And, the best part, is that [since the 2011 survery] we’ve seen a lot of those ideas put in the Senate version of the Farm Bill that was passed a couple of weeks ago. This has been hugely exciting for us because we’ve taken immediate needs of farmers and taken them to Congress.”
WQ: How was the advisory committee determined, and how intentional was it to have a sampling of agricultural experts from a sampling of all/most US regions?
LLS: ”From the outset, we wanted to create an organization where farmers were at the helm. Three farmers founded NYFC, and our first step in creating a leadership team was to call farmers that we knew and respected for the success of their businesses and leadership within their communities. For instance, Sean Stanton runs North Wind Farm, Blue Hill dairy and serves on Great Barrington’s select board.
After bringing together a core of farmers, we then decided to invite service providers that were connected with our mission and doing something innovative in their field. For example, we recruited Michelle Hughes of the New Farmer Development Program in NYC. She helps farm workers, primarily from Central and South America, become farm owners. The [regional diversity] was intentional as well. We couldn’t call ourselves a national coalition without bringing in farmers and service providers from all regions. We are still working to bring on leaders from the South and California.”
WQ:Will you speak about the work being done in FarmHack, and the general concept?
LLS: Farm Hack was Ben’s idea, who is a farm ‘hacker’ himself and wanted a venue for farmers to share great on-farm inventions… And the concept was fleshed out and is still in development around a table — filled with farmers like Ben, programmers and engineers who want to help.
We want Farm Hack to help independent farmers become more sustainable, both in terms of land stewardship and profitability. We’ll provide open source tools for independent farmers that will make their farms more efficient and support farming practices that build soil and promote clean air, water and healthy people. We want Farm Hack to be a place for farmers to get inspired, learn to build new things on their farms and give back to their community with modifications of existing inventions or new ideas.
And the [work charrettes] are critical. Events are where a lot of great ideas take off! For instance, at Farm Hack New Hampshire this year, we formed a group to talk about remote monitoring devices — and as a result, we have a farmer and two programmers working on the FIDO greenhouse monitoring project. None of these folks knew each other before the event, nor had they thought of building that specific project. The meetings inspire a lot of creativity and build trust between individuals that enables them to work as a team on specific projects.
I’m a big fan of animals. If you ask me, everything in life is sweeter when a furred, feathered, whiskered companion is part of it. Last week in my vegetable garden I was lamenting my poor choice of hay for mulch because of its tendency to harbor wet and slimy voracious slugs. My young chard is lattice work. My squash leaves, like doileys. Answering my expletives without the merest hint of a smile on his face, my boyfriend said ‘why don’t you get a duck?’

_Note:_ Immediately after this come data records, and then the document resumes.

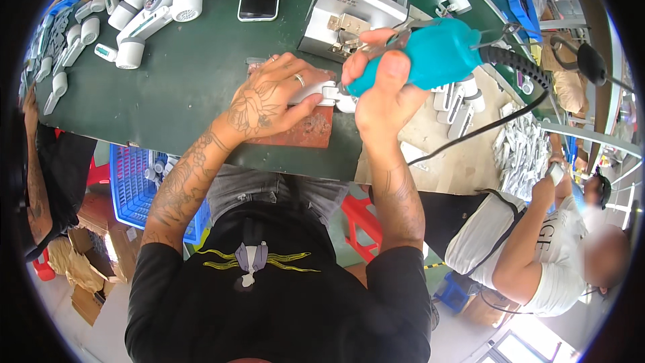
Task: Assembling small handheld portable fans at a factory workbench using a motorized screwdriver.
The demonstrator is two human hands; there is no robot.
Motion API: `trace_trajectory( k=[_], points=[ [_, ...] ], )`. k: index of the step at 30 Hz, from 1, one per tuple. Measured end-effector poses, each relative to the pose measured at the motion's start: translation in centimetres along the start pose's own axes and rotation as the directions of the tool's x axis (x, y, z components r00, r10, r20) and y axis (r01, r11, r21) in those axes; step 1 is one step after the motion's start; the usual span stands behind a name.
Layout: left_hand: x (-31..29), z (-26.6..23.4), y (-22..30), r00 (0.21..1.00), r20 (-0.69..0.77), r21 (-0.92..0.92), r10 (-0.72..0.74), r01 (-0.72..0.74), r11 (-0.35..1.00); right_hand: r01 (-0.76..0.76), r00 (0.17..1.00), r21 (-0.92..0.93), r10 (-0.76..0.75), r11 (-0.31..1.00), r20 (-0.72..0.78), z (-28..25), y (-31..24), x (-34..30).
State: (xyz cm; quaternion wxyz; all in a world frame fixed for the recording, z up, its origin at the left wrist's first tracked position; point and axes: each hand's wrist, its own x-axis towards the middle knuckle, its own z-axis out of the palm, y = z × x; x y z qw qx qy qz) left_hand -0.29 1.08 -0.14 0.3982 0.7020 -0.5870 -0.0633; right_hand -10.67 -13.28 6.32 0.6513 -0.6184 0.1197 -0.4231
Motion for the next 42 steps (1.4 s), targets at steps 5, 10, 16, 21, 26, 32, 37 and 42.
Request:
trace_trajectory(
  k=[5, 10, 16, 21, 26, 32, 37, 42],
  points=[
    [0.4, -0.2, -0.1, 1.0, -0.008, -0.021, -0.018, 0.017, 1.0, 0.007, 0.998, -0.03, -0.005, 1.0, 0.06, -0.6, 0.6, -0.9],
    [1.2, -0.3, 0.1, 1.0, 0.005, -0.025, 0.02, -0.02, 0.999, -0.002, 0.999, 0.015, 0.002, 1.0, 0.032, -1.4, 1.4, -1.1],
    [0.9, -0.5, 0.4, 0.996, -0.006, 0.093, 0.089, -0.088, 0.992, -0.059, 0.998, -0.014, 0.059, 0.998, 0.011, -1.0, 2.3, -2.3],
    [0.2, -1.6, 1.8, 0.997, 0.005, 0.175, 0.076, -0.076, 0.982, 0.019, 0.998, 0.032, -0.021, 0.999, 0.065, -0.9, 1.9, -3.2],
    [-0.4, -1.5, 1.6, 0.978, 0.01, 0.153, 0.207, -0.206, 0.967, -0.098, 0.991, 0.041, 0.101, 0.994, -0.087, -1.4, 0.6, -4.3],
    [-6.4, -7.5, 2.1, 0.995, 0.049, 0.355, 0.087, -0.099, 0.93, 0.082, 0.996, 0.308, -0.069, 0.948, -0.051, -2.4, -4.0, -5.9],
    [-14.3, -15.8, -6.3, 0.975, -0.173, 0.429, -0.139, 0.201, 0.881, 0.099, 0.987, 0.21, -0.069, 0.973, -0.147, -5.3, -4.0, -10.4],
    [-23.6, -24.3, -13.8, 0.867, -0.407, 0.588, -0.287, 0.489, 0.644, -0.052, 0.986, 0.176, 0.078, 0.983, -0.145, -5.3, -0.7, -11.8]
  ],
)
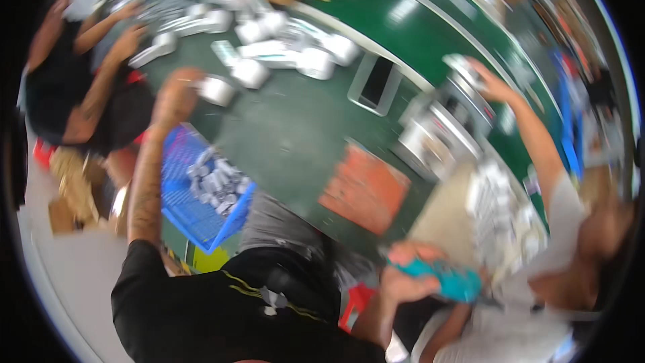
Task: Assembling small handheld portable fans at a factory workbench using a motorized screwdriver.
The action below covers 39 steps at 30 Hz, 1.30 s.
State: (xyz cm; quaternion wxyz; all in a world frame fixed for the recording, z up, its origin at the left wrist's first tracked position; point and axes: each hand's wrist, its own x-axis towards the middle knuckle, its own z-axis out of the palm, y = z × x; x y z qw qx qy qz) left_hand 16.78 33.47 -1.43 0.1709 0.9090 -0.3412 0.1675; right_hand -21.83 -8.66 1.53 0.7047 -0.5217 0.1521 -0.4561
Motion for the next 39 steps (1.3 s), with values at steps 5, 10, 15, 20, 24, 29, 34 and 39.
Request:
trace_trajectory(
  k=[5, 10, 15, 20, 24, 29, 34, 39],
  points=[
    [3.9, -3.3, 7.0, 0.949, -0.314, 0.128, -0.015, 0.058, 0.99, -0.013, 0.991, -0.162, 0.034, 0.987, 0.129, 2.7, 0.3, -0.1],
    [7.9, 1.6, 32.4, 0.982, 0.051, -0.775, 0.182, -0.076, 0.628, -0.034, 0.998, -0.151, 0.043, 0.988, 0.053, 2.2, -1.3, -1.2],
    [11.0, 13.7, 54.0, 0.934, 0.296, -0.914, 0.2, 0.216, 0.343, -0.112, 0.993, -0.138, 0.118, 0.984, 0.032, 0.4, -2.9, -2.1],
    [15.5, 22.4, 59.3, 0.96, 0.275, -0.739, 0.051, 0.177, 0.65, -0.115, 0.991, -0.202, 0.126, 0.973, 0.042, -1.4, -4.1, -4.4],
    [16.4, 23.6, 58.6, 0.911, 0.397, -0.697, 0.115, 0.217, 0.683, -0.113, 0.992, -0.18, 0.122, 0.977, 0.042, -2.0, -4.7, -5.3],
    [15.0, 18.4, 56.7, 0.886, 0.41, -0.771, 0.218, 0.209, 0.602, -0.119, 0.991, -0.197, 0.128, 0.973, 0.031, -3.1, -5.0, -4.6],
    [9.8, 11.0, 50.6, 0.963, 0.161, -0.843, 0.217, 0.02, 0.538, -0.092, 0.994, -0.222, 0.104, 0.971, 0.044, -2.6, -4.6, -3.1],
    [6.3, 7.1, 42.5, 0.942, 0.059, -0.824, 0.332, -0.141, 0.549, -0.056, 0.997, -0.245, 0.065, 0.968, 0.03, -1.2, -3.8, -2.1]
  ],
)
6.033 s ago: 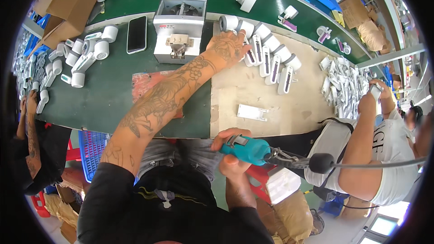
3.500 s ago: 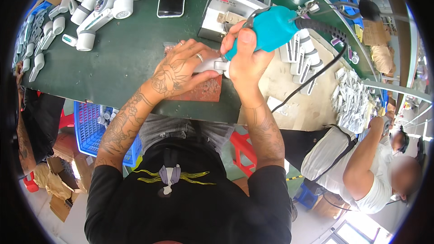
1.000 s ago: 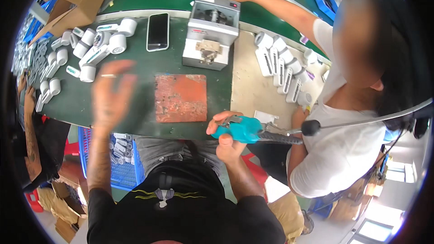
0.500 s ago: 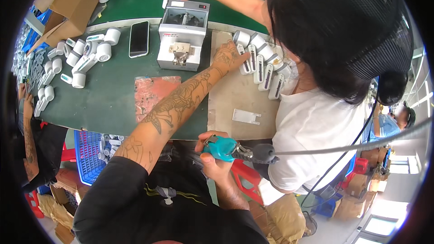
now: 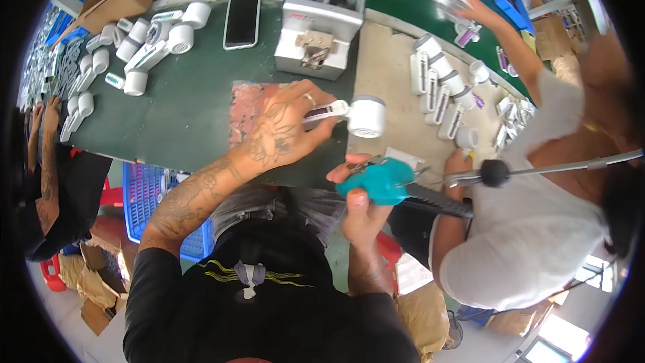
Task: Assembling small handheld portable fans at a factory workbench using a motorized screwdriver.
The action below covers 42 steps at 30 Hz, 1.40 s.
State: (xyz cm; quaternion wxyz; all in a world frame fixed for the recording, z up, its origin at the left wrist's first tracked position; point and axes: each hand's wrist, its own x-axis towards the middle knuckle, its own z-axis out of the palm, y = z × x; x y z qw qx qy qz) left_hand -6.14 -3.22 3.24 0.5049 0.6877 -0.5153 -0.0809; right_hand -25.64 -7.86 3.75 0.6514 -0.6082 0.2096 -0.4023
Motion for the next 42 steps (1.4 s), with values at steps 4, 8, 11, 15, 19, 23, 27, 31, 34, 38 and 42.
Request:
trace_trajectory(
  k=[4, 8, 11, 15, 19, 23, 27, 31, 34, 38, 42],
  points=[
    [-2.7, -2.8, -3.0, 0.998, -0.007, 0.096, 0.054, -0.053, 0.994, -0.04, 0.999, 0.026, 0.04, 0.999, 0.008, 1.7, -0.2, 1.9],
    [-1.8, -6.0, -4.2, 0.983, 0.179, 0.144, -0.032, 0.006, 0.99, 0.052, 0.996, 0.208, -0.064, 0.977, 0.054, 4.6, 0.1, 7.7],
    [-1.6, -5.6, -5.2, 0.98, 0.198, 0.228, -0.009, -0.038, 0.973, 0.215, 0.977, 0.116, -0.214, 0.97, -0.022, 7.9, 0.4, 13.3],
    [-2.3, -5.1, -6.0, 0.98, 0.194, 0.165, 0.037, -0.07, 0.984, 0.355, 0.934, -0.056, -0.353, 0.933, 0.048, 10.0, 2.0, 17.9],
    [-2.4, -5.1, -5.7, 0.98, 0.191, 0.2, 0.061, -0.099, 0.975, 0.332, 0.942, -0.058, -0.328, 0.941, 0.069, 10.4, 3.6, 19.0],
    [-2.1, -4.9, -5.8, 0.981, 0.184, 0.232, 0.063, -0.106, 0.967, 0.352, 0.931, 0.067, -0.357, 0.934, 0.075, 10.5, 4.2, 19.1],
    [-2.1, -4.8, -5.8, 0.984, 0.176, 0.251, 0.005, -0.049, 0.967, 0.328, 0.937, 0.056, -0.332, 0.943, 0.105, 10.6, 4.4, 19.0],
    [-2.0, -4.9, -5.9, 0.984, 0.175, 0.242, 0.031, -0.073, 0.968, 0.252, 0.959, -0.072, -0.239, 0.965, 0.15, 10.2, 3.5, 18.4],
    [-2.1, -4.7, -5.9, 0.988, 0.152, 0.258, -0.007, -0.033, 0.966, 0.152, 0.983, -0.054, -0.145, 0.987, 0.109, 9.7, 2.8, 16.2],
    [-2.3, -4.8, -5.9, 0.987, 0.159, 0.257, 0.005, -0.046, 0.965, 0.147, 0.983, 0.075, -0.154, 0.986, 0.103, 9.4, 2.2, 14.5],
    [-2.2, -4.8, -5.8, 0.986, 0.168, 0.238, 0.0, -0.04, 0.97, 0.157, 0.982, 0.0, -0.156, 0.988, 0.103, 9.1, 2.7, 14.2]
  ],
)
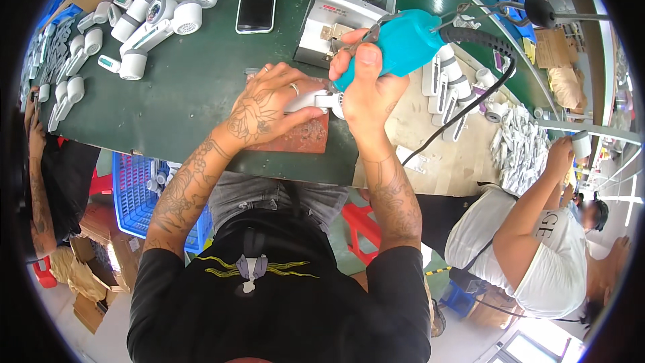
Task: Assembling small handheld portable fans at a factory workbench using a motorized screwdriver.
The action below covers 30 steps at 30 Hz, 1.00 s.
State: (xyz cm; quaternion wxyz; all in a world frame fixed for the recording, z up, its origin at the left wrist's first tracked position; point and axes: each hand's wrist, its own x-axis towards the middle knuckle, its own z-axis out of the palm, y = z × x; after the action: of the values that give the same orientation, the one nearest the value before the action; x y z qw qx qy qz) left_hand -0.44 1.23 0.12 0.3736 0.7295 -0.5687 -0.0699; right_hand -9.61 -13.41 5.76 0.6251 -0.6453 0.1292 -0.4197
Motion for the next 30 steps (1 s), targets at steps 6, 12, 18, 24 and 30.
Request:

And it turns out that’s a good question. Sluicing about with those shovel-shaped bills, ducks are death incarnate in a slug’s stalked eyes. More judicious weeders than chickens (which I have employed in the garden before) ducks tend to keep their eyes trained to the ground, sifting beneath mulch and rooting up seedling weeds. They also don’t worry the soil the way a chicken will, leaving roots intact and buried weed seeds where they belong. Plus they don’t do any cockadoodle-doing, and then there are those extra rich eggs!
But if you’re more into growing fruit, consider the prospect of an ovine pruner. In viticulture, small breed sheep like the Babydoll Southdown are used to keep grape vines neat and tidy, increasing fruit production. In apple orchards, both sheep and goats are used as a low impact method of mowing/weed control. How about that? You could throw away your weeding knife for good!
The Shandaken Project is a community-supported residency program in the Catskills. Beginning this summer, artists, writers, curators, and more will be invited to live and work on their 250-acre grounds for free. Residents can use their time as they choose, but are required to give back to the project by working in the communal vegetable garden. They have a great property, and a lovely house and operating costs covered. They are currently fundrasing for one-time costs including: building three private studios, fencing our kitchen gardens, and amending the soil in our garden areas.
This is a lovely project and they’re almost at their goal. Go tip them over the edge?
Wilder Quarterly interviews the urban farmer, beekeeper and founder of Hayseed’s Big City Farm Supply, Megan Paska. Paska talks to us about bee-keeping, gives us advice on growing in Brooklyn and speaks to her exciting plans for the future.
By Lena Vazifdar / Photo of Megan shot by Patrick Lamson-Hall. All other photos are from Rory Gunderson.
Blogger, bee keeper, urban farmer, educator and business owner, Megan Paska, is a modern-day polymath. She started Brooklyn Homesteader, a blog about her urban farming experiences a few years ago. “The blog is mostly focused on the bees but there are a few here and there about my garden, my apiaries and my chickens,” she says.
Megan’s love for farming started at an early age, visiting relatives in rural Virginia during summer vacations. “They have about 450 acres outside of Lynchburg and when I was a child they grew tobacco and corn and grain for feed,” she says. “That lifestyle impacted me in a big way. It just seemed ‘right’ and from then on I knew that I wanted to work for myself and that it would involve food, animals and being outdoors.”
Along with her colorful Brooklyn blog, Megan hosts popular educational classes like her backyard homesteader boot camp and beekeeping workshop. Her lifelong love of urban farming also lead her to a new Brooklyn venture, Hayseed Farm Supply, where you can find everything from beekeeping supplies, locally adapted heirloom seeds to books and poetry.
WQ: What is your gardening/growing history?
MP: My grandfather and grandmother always had a vegetable patch with onions and cabbage and tomatoes. My mom liked growing flowers and tomatoes. I think it’s a common story, most people have gardeners in the family. I’ve been gardening for about 10 years, beekeeping for 4, keeping chickens for about 4 and just started raising rabbits this year.
WQ: You recently opened Hayseed Farm Supply. Could you please tell us a bit about the store?
MP: My partners at Brooklyn Grange and I had been talking about providing affordable urban farm supplies to Brooklyn for some time. I had been putting organic, soybean-free chicken feed orders together for about a year and coordinating pick up at Grange. We wanted get the best products for a fair price and figured we couldn’t be alone in that desire so we started putting feelers out for the right situation.
I met the gals from Domestic Construction last year when they started their garden plot and asked them if they’d be keen on hosting an urban farm pop-up shop. They said yes and countless emails and meetings later here we are!
WQ: What do you think are the best things to grow in the Brooklyn climate?
MP: We have a slightly longer growing season than upstate NY because of the atmospheric conditions of the city. There isn’t much you can’t grow here with the exception of maybe long season crops like peanuts. Growing things like corn and wheat is tough just because you’d need a lot of space to get a yield that is worth it. I think a person could keep themselves stocked in greens year round with small garden space.
WQ: Do you have any tips for a novice urban gardener who wants to start their own garden at home?
MP: Start with short season crops like lettuces, radishes and pea shoots. There’s a low rate of failure rate and a low time commitment. If you do manage to fail at that, you still have ample time to try again … and again. They are forgiving crops and a great way to get acquainted with gardening. They are also highly productive in small spaces, making them worth the effort.